With a virtual elimination of its coal lending in 2013, not least thanks to Bankwatch’s campaigning, the EIB made an important contribution to limit global warming. But the bank’s energy and climate lending still undermines Europe’s ability to meet its climate targets under the Paris Agreement.
Especially in the new EU Member States where the need for climate action money is highest, only a small percentage of EIB loans support projects intended to reduce greenhouse gas emissions.
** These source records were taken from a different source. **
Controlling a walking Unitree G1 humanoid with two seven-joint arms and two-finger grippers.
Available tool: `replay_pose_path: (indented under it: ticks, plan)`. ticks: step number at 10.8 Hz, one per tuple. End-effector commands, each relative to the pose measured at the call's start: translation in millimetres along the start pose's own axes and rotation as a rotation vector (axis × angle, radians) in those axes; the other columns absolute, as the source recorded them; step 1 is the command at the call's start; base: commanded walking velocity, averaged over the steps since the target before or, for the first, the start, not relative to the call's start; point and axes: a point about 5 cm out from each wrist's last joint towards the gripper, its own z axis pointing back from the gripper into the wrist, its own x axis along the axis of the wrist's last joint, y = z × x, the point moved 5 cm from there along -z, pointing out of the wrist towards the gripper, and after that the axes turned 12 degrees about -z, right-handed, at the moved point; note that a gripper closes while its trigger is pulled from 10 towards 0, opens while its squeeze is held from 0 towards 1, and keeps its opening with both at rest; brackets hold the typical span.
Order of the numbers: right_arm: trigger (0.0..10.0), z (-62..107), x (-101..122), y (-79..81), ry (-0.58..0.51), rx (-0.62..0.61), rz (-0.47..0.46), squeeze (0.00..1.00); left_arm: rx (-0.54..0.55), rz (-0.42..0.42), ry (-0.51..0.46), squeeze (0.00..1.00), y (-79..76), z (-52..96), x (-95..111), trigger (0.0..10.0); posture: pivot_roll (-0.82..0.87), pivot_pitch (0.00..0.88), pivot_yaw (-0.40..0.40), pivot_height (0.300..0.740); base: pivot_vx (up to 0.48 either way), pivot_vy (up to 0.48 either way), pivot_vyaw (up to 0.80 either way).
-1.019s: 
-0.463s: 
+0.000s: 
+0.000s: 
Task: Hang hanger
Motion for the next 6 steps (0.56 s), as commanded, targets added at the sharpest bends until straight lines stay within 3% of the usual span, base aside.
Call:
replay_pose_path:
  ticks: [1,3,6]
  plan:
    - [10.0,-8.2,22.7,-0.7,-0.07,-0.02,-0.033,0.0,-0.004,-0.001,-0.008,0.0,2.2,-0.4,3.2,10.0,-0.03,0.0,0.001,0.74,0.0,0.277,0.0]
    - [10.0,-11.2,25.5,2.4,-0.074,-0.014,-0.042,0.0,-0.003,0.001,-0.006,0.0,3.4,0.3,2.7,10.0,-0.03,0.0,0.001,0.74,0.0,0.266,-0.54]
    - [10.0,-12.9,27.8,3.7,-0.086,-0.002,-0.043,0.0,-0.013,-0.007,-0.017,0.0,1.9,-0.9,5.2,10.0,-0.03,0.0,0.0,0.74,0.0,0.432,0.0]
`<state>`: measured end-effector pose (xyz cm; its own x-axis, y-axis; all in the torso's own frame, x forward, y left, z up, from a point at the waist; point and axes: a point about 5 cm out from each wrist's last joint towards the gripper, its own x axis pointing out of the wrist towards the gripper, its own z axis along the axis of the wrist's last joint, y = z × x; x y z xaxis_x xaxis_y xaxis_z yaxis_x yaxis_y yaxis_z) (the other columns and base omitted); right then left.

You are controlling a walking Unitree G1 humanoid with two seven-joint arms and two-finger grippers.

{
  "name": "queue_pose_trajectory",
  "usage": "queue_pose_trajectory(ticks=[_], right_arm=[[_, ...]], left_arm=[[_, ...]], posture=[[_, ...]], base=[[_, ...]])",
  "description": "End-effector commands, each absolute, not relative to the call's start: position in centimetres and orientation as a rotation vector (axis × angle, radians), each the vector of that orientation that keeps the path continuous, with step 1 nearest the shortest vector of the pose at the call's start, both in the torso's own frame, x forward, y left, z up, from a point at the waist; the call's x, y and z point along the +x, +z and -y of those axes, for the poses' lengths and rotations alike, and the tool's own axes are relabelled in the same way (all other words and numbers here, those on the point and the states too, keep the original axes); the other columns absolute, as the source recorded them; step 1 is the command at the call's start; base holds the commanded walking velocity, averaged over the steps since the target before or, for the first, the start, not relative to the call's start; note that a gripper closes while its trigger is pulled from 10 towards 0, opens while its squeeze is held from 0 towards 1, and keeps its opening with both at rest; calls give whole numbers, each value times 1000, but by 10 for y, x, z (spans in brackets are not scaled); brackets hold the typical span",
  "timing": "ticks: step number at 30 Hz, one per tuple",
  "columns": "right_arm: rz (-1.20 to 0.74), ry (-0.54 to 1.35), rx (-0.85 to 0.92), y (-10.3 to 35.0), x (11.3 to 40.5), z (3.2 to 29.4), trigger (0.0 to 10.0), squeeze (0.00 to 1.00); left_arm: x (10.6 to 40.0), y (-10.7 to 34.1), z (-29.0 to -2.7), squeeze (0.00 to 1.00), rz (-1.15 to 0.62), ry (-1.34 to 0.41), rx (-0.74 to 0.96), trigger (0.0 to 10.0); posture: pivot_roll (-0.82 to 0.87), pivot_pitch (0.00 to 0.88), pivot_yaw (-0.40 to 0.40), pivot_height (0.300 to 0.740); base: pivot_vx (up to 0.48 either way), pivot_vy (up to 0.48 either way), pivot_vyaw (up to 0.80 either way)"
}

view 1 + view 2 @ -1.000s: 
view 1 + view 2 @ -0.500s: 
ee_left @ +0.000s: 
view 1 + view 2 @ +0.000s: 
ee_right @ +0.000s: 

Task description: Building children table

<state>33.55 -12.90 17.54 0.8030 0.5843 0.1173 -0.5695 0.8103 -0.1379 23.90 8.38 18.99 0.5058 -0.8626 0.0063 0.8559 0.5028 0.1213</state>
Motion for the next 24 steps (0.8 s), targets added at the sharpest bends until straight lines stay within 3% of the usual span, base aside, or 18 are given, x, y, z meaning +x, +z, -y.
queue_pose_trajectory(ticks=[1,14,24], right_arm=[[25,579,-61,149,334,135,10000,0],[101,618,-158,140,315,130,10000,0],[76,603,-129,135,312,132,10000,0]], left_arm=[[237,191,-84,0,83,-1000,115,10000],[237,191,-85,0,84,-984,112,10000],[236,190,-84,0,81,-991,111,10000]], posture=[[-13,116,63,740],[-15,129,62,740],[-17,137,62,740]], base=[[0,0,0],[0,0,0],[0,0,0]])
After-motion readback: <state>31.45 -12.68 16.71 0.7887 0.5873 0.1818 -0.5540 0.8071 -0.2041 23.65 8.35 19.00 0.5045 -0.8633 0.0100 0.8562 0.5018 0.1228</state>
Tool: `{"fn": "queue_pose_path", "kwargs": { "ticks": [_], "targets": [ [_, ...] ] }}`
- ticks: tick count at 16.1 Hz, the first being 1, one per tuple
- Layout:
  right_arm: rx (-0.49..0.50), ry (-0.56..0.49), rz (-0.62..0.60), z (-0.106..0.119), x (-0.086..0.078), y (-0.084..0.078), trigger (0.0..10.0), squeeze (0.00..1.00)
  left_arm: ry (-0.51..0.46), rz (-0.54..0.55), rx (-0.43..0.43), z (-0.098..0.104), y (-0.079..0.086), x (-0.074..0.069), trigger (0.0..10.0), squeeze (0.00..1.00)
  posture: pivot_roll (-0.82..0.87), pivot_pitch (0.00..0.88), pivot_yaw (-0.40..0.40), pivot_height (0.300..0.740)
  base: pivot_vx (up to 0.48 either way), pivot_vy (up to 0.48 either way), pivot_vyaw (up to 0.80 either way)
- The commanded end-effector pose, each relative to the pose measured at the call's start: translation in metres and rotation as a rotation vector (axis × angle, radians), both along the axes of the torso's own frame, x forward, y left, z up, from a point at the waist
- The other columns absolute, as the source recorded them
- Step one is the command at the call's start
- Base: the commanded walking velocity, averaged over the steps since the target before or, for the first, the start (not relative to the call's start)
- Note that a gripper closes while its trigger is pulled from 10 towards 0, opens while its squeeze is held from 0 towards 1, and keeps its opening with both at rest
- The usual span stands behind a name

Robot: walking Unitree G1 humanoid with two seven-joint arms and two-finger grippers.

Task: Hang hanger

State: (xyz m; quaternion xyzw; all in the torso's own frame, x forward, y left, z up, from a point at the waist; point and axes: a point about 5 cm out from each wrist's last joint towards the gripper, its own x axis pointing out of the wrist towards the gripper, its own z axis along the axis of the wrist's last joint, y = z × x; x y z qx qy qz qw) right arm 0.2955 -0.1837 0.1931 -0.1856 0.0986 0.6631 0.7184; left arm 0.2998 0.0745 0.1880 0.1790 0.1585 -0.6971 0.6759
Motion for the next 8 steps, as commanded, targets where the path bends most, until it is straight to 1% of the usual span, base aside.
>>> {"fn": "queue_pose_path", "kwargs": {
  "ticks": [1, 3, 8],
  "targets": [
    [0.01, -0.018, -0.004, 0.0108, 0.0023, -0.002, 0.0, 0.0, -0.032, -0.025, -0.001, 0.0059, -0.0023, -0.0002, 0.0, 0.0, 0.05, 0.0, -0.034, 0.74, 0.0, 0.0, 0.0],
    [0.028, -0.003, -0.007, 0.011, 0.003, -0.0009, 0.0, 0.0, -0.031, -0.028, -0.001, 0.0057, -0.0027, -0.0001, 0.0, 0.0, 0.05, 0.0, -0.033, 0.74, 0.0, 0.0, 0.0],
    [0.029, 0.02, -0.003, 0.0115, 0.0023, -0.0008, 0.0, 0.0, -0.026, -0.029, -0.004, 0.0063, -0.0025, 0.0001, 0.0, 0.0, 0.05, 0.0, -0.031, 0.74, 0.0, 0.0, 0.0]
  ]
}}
In addition, the European Fund for Strategic Investment (EFSI), the guarantee mechanism rolled out by Commission President Juncker to attract private capital, failed to reach the 25 per cent climate action threshold set by the EIB. In 2016, 70 per cent of EFSI money for renewable energy projects went to a single country – Belgium – while 80 per cent of money for energy efficiency was earmarked for France, Finland and Germany.
Read more:
How Europe’s bank spends cash for climate undermines Paris commitments
Press release | May 22, 2017
EIB has been involved in some of the most destructive large-scale projects funded by international financial institutions (IFIs) in recent years. The Mopani copper mine in Zambia, the Mombasa-Mariakani road project in Kenya, Chad-Cameroon oil pipeline, the Lesotho Highlands water project, the Nam Theun II dam and other highly contentious projects have all been made possible through the provision of EIB loans.
The impacts of EIB projects outside of Europe show time and again that the bank is not equipped to safeguard the most vulnerable and uphold human rights against corporate interests.